Now that’s odd. Years and years of collecting torches(flashlights) and I’ve just turned to pressure oil lamps since I reckon if the power is out long term I’ve a better supply of fuel/power source. Besides they are fun to tinker with. 

Fangfarrier 


Sent from my iPhone using Tapatalk


----------



## Prepared One (Nov 5, 2014)

I have good flashlights everywhere! a couple each in the trucks, GHB's and BOB's and spread throughout the house. Both regular battery and rechargeable. I have several T30S V2 Thrunite's as well as SureFire's and Maglights. Bright and reliable. I always go quality on flashlights.


----------



## hawgrider (Oct 24, 2014)

Chiefster23 said:


> All my working life I used MAGLIGHTS. They are very rugged.
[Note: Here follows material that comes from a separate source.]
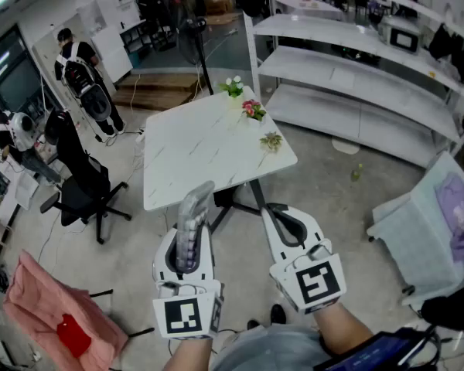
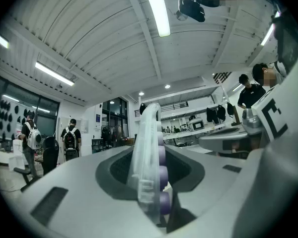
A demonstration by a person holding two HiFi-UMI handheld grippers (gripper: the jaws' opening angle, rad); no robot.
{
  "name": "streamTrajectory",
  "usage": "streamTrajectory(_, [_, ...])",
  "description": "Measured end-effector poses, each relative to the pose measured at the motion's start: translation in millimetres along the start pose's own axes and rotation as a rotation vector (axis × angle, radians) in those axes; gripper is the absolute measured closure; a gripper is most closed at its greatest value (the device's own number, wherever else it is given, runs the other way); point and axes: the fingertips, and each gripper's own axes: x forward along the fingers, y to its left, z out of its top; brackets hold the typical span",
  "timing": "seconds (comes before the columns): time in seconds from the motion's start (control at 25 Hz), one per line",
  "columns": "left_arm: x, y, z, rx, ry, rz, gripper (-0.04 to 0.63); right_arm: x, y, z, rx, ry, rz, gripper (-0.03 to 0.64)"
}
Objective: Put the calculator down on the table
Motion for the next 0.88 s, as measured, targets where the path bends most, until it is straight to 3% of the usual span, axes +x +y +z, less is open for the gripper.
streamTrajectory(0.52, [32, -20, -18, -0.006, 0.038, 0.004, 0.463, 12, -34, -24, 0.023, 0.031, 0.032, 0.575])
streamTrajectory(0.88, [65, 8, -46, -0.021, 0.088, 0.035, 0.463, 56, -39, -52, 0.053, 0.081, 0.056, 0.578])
I still have a couple here at the house that are over 20 years old and still working. You can buy parts easily and keep em going forever. I used the 3 c-cell models at work and I have the 2c-cell models in the cars. And when necessary,* they make a great club for smacking a perp in the head*!:vs_blush:


3 D-Cell Mag is a force to be reckoned with! Ask Rodney!


----------



## Chipper (Dec 22, 2012)

Anything Streamlight. Both firearm mounted and hand held. No more cheap throw away junk. Spend the extra coin it's worth it.


----------



## rstanek (Nov 9, 2012)

I have eight, some LED, some old style mag lights, will LED lights survive and EMP? That’s one reason why I have both, the weight of a mag light makes for a good self defense weapon.....


----------



## The Tourist (Jun 9, 2016)

I'm a SureFire guy, too. I must have four or five of them, but the little E1e (that's not a misspelling) has been riding in my front jeans pocket for +20 years.

I do have to admit I found some real value in 7 bucks worth of flashlights. I was putzing around in Amazon and found a flashlight that widens and narrows its beam and uses strong 18650 rechargeable batteries. The thing is a bloomin' lighthouse! It's called a Miuree Max800.
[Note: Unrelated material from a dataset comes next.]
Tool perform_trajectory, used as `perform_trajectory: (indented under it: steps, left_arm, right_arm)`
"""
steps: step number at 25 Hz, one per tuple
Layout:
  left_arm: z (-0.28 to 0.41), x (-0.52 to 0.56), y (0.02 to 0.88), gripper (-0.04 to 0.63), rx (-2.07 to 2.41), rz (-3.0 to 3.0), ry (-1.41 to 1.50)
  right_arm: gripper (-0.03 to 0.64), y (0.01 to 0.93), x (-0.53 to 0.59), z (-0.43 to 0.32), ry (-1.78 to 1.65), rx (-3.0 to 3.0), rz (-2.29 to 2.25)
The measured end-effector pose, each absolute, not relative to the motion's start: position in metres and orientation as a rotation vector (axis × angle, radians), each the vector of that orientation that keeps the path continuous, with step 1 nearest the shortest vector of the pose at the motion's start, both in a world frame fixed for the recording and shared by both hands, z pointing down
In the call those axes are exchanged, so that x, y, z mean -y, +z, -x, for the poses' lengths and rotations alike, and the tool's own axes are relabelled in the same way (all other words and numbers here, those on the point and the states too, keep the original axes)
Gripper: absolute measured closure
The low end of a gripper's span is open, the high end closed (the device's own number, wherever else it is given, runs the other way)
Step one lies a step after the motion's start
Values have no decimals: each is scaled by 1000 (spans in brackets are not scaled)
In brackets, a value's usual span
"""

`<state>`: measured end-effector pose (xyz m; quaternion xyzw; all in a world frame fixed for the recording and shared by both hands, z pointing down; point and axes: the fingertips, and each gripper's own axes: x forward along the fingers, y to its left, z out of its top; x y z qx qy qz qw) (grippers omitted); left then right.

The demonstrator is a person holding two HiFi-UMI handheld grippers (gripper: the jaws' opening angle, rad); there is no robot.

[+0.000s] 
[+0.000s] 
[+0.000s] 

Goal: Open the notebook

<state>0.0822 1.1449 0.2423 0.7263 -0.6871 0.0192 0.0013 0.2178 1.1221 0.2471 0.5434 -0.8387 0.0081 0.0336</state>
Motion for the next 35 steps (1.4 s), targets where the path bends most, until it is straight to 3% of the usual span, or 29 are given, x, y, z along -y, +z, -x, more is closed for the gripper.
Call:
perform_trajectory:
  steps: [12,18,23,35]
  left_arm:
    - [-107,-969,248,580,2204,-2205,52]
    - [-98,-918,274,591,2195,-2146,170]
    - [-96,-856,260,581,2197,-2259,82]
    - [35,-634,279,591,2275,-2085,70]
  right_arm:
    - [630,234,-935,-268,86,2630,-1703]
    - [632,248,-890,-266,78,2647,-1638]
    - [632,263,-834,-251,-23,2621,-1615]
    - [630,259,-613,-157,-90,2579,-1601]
Then imagine my surprise when the box came, and I opened it. There were *two* of these flashlights in the box!


----------



## Back Pack Hack (Sep 15, 2016)

My two favs:

My EDC:






Follow-up on that one:






My All-around:






Bonus vid!!!!!:






I'll be doing a review of the Zebralight H53c sometime.


----------



## whoppo (Nov 9, 2012)

I've got Olights, Nitecores, Surefires, etc., but the one that have impressed me the most for "value" is the $20 ATactical A1 and the $30 A1S - Not the very best light on the market, but a pretty rugged, reliable and bright multi-mode light. Comes with a 2600mAH USB rechargeable 18650 and ships Amazon prime. I've bought probably 20 of these things so far to distribute around the house, camp, vehicles, etc. and given several as gifts.
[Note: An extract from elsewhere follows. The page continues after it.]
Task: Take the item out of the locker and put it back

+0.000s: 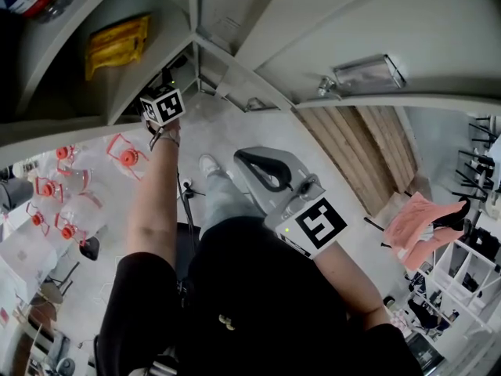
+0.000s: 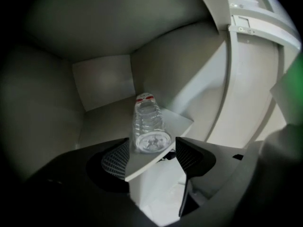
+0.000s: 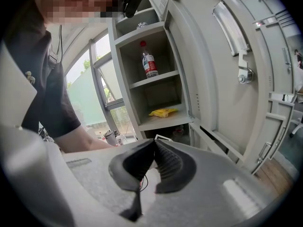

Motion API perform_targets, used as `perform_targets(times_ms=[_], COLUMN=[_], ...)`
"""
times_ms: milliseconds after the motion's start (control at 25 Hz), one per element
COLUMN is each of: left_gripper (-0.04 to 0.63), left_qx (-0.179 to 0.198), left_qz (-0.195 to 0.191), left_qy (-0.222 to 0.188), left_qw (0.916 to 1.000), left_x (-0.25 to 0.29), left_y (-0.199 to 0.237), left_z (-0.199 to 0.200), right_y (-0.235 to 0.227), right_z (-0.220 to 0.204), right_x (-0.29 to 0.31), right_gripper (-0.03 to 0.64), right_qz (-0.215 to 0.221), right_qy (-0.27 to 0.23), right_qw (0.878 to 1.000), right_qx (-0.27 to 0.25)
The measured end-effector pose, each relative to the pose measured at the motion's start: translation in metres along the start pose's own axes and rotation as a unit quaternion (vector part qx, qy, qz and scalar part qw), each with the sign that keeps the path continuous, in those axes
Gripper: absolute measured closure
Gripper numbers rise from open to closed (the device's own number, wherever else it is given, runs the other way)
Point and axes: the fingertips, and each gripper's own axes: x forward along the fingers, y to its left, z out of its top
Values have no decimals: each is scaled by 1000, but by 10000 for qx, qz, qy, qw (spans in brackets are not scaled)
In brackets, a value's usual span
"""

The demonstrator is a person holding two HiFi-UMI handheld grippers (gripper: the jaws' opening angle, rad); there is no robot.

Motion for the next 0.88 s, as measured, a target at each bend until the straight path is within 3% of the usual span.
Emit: perform_targets(times_ms=[560,880], left_gripper=[302,436], left_qx=[-152,-95], left_qz=[-270,-381], left_qy=[-138,-389], left_qw=[9994,9985], left_x=[-61,-116], left_y=[-9,-13], left_z=[-1,12], right_y=[9,11], right_z=[1,4], right_x=[-16,-30], right_gripper=[620,620], right_qz=[136,262], right_qy=[-234,-398], right_qw=[9995,9984], right_qx=[-170,-308])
https://www.amazon.com/Atactical-A1...&qid=1533732191&sr=8-4&keywords=atactical+a1s

Think I'm gonna order a couple more right now.


----------



## WhatTheHeck (Aug 1, 2018)

I have a Nitecore I got on sale from REI years ago. It can be mounted to a rail with the right accessory. 

Has four different levels of brightness for the white, and three for the red, blue and green.

Gerber used to make a small. palm of your hand lite that was good for when I needed to go into the tent and not disturb the others sleeping.


----------



## Robie (Jun 2, 2016)

whoppo said:


> I've got Olights, Nitecores, Surefires, etc., but the one that have impressed me the most for "value" is the $20 ATactical A1 and the $30 A1S - Not the very best light on the market, but a pretty rugged, reliable and bright multi-mode light. Comes with a 2600mAH USB rechargeable 18650 and ships Amazon prime. I've bought probably 20 of these things so far to distribute around the house, camp, vehicles, etc. and given several as gifts.
> 
> https://www.amazon.com/Atactical-A1...&qid=1533732191&sr=8-4&keywords=atactical+a1s
> 
> Think I'm gonna order a couple more right now.


Yup. I bought two from a recommendation here. One goes on my belt everyday. The other is in front of me at the computer. Great little lights for the price.


----------



## jimb1972 (Nov 12, 2012)

https://www.amazon.com/GYMAN-Flashl...qid=1533740171&sr=1-8&keywords=led+flashlight
I have about 10 similar flashlights with eneloop batteries all over the place, in bags, glove boxes etc.


----------



## Inor (Mar 22, 2013)

Sasquatch said:


> Got a SureFire on my shotty. If you remember the name of the cheapie let me know. I'd like to take a look at them.


I'll send it along when I get back home this weekend.


----------



## MikeTango (Apr 13, 2018)

Sasquatch said:


> Much like women love shoes I love flashlights. I have quite a few but these days I try for quality over quantity. You can never have enough flashlights. One in the car, one by the bed, one in the garage, one in the BOB, one in the kitchen, one at work, one for EDC, extra for preps and hell there's even one on your phone. See, you need flashlights!
> 
> I thought I'd start this thread for any others out there, like me, that are addicted to flashlights. Currently my goto is the Fenix PD35. Great little flashlight. Lightweight and very bright. Never go backpacking without it.
> 
> ...


Is your PD35 the original version, v2.0 or the Tac model? (I see you posted the link to the Tac model) Do you use a single 18650 or two CR123A's?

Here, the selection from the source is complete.